Task prompt:
All lines in the data below carrying the string "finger" are to be located and copied.

(Entries taken from a collection)
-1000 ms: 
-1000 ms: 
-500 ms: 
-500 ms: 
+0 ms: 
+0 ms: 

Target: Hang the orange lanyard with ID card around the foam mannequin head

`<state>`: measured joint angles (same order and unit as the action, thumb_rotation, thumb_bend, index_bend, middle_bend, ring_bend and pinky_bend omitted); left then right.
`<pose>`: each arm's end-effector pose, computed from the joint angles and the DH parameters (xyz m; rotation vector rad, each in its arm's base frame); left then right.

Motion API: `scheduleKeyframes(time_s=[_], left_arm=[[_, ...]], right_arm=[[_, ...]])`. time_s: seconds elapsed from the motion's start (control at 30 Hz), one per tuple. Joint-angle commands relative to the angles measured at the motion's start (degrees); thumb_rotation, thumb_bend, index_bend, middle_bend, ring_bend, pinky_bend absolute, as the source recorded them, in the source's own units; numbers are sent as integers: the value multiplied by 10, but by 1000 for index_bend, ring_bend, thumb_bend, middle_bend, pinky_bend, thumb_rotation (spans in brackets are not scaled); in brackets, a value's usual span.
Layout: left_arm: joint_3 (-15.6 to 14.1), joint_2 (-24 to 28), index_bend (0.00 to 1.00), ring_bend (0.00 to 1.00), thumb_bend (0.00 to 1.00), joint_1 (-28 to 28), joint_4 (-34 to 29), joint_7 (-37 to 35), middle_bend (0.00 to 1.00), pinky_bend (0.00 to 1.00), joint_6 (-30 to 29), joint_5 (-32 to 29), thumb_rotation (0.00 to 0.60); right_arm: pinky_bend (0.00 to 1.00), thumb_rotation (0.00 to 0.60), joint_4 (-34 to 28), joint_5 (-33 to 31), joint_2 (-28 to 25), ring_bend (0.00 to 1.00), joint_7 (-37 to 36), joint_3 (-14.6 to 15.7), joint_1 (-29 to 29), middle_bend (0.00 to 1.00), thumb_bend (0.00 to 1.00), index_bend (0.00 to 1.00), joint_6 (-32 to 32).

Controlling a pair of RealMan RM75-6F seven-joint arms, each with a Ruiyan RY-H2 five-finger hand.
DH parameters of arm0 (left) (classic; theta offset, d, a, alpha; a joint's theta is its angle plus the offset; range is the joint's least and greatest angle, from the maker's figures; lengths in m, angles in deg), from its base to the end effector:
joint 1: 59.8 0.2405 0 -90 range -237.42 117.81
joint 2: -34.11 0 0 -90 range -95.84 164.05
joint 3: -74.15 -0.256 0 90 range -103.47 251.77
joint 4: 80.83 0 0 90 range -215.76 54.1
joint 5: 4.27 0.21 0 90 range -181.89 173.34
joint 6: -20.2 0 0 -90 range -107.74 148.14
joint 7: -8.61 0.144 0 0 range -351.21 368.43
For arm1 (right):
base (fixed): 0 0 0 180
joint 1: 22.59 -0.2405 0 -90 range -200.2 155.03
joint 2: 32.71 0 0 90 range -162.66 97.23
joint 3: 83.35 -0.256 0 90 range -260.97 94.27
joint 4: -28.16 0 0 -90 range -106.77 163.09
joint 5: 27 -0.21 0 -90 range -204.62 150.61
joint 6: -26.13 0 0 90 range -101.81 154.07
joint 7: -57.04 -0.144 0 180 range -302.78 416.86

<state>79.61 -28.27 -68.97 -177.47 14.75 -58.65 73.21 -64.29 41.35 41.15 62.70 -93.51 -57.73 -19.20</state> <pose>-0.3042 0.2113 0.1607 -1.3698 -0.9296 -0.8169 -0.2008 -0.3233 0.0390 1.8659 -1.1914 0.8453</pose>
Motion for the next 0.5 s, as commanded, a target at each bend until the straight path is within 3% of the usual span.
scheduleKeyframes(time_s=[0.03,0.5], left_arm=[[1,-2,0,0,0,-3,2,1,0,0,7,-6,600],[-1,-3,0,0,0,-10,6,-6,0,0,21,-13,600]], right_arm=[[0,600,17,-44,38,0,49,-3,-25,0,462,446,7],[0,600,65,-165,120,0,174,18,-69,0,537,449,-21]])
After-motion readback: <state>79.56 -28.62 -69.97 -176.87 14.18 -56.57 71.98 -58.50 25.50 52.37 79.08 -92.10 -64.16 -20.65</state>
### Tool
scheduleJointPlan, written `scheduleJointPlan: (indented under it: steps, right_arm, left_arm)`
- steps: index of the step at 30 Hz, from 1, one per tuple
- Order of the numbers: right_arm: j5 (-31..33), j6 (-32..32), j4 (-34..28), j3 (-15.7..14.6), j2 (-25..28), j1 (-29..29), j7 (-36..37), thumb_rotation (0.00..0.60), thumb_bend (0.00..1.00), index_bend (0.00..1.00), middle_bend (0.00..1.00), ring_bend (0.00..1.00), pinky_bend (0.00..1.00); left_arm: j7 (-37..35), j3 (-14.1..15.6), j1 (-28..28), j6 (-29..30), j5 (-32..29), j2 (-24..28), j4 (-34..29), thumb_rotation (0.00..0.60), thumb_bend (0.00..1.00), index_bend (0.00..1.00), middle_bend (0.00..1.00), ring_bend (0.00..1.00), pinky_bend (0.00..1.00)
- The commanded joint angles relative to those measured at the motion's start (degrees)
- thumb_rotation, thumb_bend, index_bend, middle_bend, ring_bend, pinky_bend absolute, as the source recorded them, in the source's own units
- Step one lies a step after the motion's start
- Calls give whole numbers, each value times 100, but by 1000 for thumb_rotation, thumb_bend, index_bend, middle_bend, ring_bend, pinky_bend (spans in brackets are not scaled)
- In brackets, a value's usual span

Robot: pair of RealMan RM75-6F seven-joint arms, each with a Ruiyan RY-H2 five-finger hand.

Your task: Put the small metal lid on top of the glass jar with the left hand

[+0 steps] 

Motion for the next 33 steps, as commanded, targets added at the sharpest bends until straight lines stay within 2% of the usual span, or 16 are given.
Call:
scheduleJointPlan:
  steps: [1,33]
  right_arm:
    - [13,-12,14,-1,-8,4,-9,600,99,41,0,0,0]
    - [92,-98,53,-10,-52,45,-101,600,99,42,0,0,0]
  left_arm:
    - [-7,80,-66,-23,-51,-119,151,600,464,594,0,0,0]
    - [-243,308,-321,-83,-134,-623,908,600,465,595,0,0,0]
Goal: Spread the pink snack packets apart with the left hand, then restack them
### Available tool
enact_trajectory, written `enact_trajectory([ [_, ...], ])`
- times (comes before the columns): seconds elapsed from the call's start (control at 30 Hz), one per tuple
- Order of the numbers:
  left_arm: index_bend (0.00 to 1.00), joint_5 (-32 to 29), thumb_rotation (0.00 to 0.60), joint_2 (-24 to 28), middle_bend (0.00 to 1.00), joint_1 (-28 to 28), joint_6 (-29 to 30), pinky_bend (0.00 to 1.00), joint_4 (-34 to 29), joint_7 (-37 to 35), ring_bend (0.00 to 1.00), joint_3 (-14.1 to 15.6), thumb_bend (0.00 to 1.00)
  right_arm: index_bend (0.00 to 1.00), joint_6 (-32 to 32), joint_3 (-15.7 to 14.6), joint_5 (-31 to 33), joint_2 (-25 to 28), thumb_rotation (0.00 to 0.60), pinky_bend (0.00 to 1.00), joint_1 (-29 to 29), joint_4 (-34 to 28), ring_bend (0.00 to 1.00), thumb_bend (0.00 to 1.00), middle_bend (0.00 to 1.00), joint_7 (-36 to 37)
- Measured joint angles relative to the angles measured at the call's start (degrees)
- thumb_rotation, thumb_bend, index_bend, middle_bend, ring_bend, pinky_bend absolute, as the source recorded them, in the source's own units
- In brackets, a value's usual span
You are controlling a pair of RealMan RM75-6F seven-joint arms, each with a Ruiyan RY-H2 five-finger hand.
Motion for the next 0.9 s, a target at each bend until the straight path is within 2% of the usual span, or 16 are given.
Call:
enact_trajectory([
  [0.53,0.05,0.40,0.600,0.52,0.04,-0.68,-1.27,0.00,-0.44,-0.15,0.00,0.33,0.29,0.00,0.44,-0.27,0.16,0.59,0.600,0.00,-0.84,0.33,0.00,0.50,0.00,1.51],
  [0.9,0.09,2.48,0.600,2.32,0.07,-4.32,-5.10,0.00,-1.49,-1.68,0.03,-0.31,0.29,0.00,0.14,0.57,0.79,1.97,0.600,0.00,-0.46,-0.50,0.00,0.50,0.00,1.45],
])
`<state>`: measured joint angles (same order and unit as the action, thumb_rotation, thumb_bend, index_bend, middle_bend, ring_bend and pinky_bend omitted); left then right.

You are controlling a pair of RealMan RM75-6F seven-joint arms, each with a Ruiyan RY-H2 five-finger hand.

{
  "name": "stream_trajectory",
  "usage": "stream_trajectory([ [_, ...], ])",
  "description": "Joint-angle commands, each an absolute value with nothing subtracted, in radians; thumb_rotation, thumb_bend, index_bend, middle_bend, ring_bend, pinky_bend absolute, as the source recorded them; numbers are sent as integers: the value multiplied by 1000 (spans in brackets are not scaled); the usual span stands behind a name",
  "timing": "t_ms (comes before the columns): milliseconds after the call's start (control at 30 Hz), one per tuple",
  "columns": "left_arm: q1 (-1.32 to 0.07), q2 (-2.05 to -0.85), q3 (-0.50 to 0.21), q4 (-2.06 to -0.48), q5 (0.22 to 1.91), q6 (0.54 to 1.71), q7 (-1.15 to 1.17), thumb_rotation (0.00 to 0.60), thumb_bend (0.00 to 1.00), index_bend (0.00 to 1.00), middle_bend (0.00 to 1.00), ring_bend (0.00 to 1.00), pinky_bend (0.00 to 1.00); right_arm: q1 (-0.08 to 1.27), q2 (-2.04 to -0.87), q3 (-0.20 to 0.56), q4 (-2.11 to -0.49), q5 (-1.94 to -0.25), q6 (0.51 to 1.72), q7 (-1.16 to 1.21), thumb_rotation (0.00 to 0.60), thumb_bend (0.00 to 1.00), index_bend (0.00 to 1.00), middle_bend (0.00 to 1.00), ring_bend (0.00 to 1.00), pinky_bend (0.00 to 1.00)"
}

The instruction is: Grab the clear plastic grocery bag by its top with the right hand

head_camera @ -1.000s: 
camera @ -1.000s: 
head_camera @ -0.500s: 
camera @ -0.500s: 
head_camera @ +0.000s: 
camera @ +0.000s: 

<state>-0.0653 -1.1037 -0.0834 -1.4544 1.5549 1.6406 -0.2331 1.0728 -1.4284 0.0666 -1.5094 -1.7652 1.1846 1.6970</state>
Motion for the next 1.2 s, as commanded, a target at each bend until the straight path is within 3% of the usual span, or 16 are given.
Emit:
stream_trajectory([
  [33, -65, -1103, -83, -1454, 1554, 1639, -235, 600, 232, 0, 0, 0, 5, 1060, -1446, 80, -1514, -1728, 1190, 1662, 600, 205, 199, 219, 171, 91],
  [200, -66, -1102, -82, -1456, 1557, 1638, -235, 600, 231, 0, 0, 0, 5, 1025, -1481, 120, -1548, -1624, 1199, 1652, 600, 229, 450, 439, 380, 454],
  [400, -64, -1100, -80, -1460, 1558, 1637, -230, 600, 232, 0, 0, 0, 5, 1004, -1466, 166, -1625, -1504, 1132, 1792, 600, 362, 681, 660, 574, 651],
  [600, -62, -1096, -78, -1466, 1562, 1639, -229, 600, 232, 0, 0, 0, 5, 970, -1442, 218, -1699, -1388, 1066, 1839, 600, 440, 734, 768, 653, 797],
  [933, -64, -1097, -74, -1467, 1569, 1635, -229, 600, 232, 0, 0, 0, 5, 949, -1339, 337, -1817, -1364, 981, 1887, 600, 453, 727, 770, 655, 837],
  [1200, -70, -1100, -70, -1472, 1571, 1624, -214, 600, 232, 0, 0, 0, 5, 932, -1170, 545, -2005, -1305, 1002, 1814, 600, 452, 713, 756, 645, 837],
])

Solution to the exercise:
Controlling a pair of RealMan RM75-6F seven-joint arms, each with a Ruiyan RY-H2 five-finger hand.
Robot: pair of RealMan RM75-6F seven-joint arms, each with a Ruiyan RY-H2 five-finger hand.
You are controlling a pair of RealMan RM75-6F seven-joint arms, each with a Ruiyan RY-H2 five-finger hand.
You are controlling a pair of RealMan RM75-6F seven-joint arms, each with a Ruiyan RY-H2 five-finger hand.

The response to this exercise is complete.